◆ **What is expected**: Copy every line of the listing exactly.
■ ■ ■ ■
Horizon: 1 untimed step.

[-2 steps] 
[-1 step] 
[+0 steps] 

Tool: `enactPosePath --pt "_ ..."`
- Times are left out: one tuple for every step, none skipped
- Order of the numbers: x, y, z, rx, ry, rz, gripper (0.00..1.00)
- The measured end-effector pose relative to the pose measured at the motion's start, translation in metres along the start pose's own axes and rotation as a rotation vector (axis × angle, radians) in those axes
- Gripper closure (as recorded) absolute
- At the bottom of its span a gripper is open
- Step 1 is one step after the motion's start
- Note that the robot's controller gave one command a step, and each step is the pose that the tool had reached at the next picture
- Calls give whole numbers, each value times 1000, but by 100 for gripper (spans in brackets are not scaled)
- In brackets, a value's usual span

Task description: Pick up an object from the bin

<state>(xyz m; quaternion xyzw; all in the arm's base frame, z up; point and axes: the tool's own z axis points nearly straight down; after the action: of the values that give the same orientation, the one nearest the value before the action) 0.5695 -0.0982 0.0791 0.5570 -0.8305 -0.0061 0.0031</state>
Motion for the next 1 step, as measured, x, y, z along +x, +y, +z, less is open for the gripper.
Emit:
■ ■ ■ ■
◆ **Exercise response**:
Horizon: 1 untimed step.

[-2 steps] 
[-1 step] 
[+0 steps] 

Tool: `enactPosePath --pt "_ ..."`
- Times are left out: one tuple for every step, none skipped
- Order of the numbers: x, y, z, rx, ry, rz, gripper (0.00..1.00)
- The measured end-effector pose relative to the pose measured at the motion's start, translation in metres along the start pose's own axes and rotation as a rotation vector (axis × angle, radians) in those axes
- Gripper closure (as recorded) absolute
- At the bottom of its span a gripper is open
- Step 1 is one step after the motion's start
- Note that the robot's controller gave one command a step, and each step is the pose that the tool had reached at the next picture
- Calls give whole numbers, each value times 1000, but by 100 for gripper (spans in brackets are not scaled)
- In brackets, a value's usual span

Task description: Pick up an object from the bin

<state>(xyz m; quaternion xyzw; all in the arm's base frame, z up; point and axes: the tool's own z axis points nearly straight down; after the action: of the values that give the same orientation, the one nearest the value before the action) 0.5695 -0.0982 0.0791 0.5570 -0.8305 -0.0061 0.0031</state>
Motion for the next 1 step, as measured, x, y, z along +x, +y, +z, less is open for the gripper.
Emit:

This answer is now complete.